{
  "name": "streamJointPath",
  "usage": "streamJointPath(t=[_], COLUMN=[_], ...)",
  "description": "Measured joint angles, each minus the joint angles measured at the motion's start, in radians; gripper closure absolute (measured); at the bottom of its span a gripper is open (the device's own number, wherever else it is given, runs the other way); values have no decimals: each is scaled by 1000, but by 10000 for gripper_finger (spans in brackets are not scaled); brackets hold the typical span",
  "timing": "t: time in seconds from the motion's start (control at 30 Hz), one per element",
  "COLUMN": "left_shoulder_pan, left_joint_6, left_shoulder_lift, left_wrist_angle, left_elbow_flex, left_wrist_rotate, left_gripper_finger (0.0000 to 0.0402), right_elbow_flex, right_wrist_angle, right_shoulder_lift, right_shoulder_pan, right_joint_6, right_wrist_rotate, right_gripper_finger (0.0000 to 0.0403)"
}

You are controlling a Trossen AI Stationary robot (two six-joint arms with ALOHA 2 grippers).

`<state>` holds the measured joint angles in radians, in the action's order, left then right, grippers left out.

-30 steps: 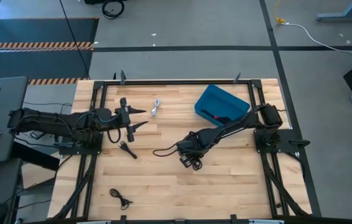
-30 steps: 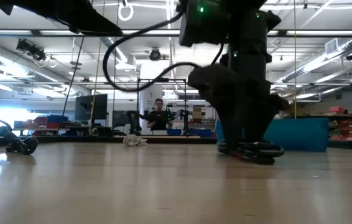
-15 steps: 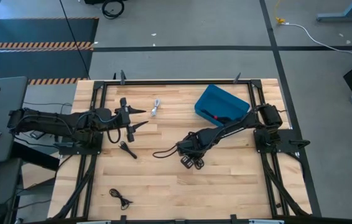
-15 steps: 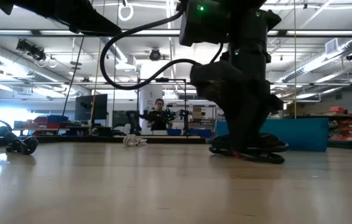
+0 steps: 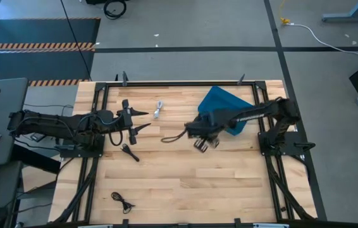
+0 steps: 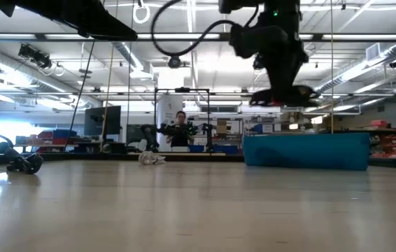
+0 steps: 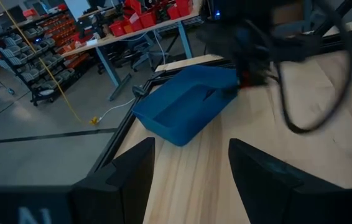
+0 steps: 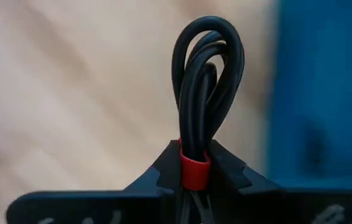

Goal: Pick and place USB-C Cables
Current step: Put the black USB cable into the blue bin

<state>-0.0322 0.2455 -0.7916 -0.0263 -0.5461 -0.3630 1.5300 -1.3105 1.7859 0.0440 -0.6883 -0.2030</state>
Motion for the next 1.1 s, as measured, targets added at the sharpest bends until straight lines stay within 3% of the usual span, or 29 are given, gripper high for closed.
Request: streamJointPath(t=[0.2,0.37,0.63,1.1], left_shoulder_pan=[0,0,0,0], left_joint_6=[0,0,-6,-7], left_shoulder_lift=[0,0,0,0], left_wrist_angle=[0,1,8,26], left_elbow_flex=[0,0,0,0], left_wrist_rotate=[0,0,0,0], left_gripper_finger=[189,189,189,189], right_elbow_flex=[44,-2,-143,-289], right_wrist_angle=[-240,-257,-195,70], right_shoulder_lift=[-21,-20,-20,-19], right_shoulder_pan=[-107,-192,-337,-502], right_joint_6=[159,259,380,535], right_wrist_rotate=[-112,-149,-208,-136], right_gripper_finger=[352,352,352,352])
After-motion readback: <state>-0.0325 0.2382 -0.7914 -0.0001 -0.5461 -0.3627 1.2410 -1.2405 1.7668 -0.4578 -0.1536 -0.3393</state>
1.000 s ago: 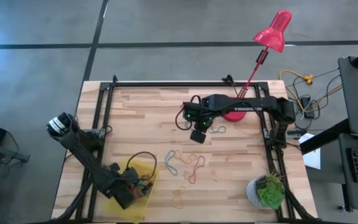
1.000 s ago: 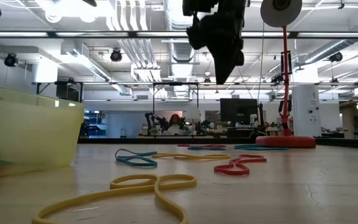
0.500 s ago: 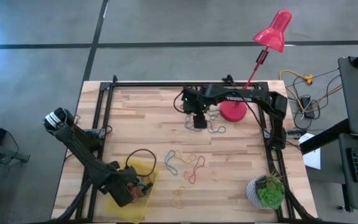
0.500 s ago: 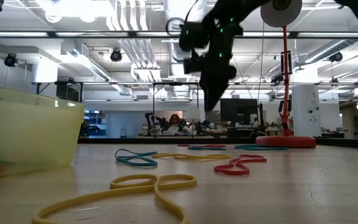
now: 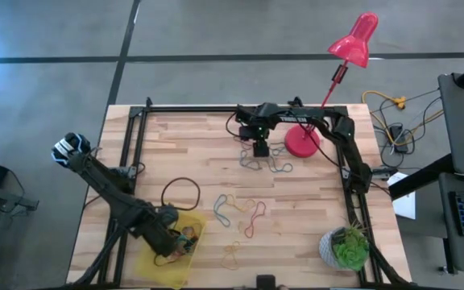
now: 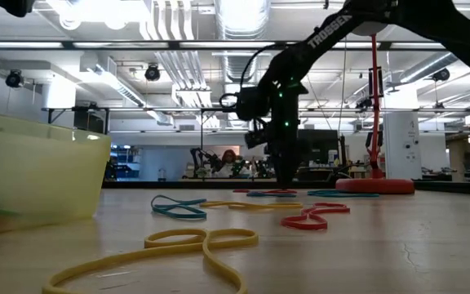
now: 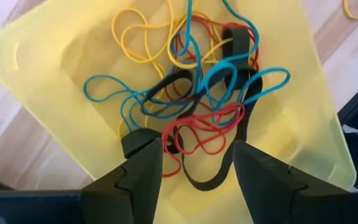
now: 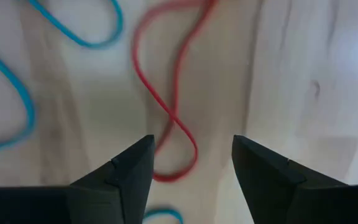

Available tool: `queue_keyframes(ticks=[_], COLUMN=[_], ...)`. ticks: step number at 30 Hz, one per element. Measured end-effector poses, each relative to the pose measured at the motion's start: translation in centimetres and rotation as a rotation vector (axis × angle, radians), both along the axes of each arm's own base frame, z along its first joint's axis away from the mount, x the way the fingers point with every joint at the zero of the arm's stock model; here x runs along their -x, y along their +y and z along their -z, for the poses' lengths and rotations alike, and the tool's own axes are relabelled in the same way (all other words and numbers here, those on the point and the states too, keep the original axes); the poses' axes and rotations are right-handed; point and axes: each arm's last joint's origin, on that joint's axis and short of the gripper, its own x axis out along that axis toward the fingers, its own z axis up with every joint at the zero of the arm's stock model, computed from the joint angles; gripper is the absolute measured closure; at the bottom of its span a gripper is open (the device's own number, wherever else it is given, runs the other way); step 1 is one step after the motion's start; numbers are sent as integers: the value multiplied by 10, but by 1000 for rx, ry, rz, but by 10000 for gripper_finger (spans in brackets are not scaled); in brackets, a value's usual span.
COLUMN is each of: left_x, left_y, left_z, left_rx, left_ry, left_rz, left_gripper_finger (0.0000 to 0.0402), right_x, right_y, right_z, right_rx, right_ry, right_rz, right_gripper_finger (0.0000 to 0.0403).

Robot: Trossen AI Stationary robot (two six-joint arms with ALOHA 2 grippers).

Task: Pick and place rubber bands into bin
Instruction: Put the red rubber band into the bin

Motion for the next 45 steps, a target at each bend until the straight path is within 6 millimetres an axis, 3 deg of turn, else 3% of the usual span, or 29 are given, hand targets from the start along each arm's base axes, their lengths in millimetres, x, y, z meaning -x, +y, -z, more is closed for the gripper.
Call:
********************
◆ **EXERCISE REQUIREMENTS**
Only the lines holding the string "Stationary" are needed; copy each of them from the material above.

◆ **RESULT OF THE TASK**
You are controlling a Trossen AI Stationary robot (two six-joint arms with ALOHA 2 grippers).
Robot: Trossen AI Stationary robot (two six-joint arms with ALOHA 2 grippers).

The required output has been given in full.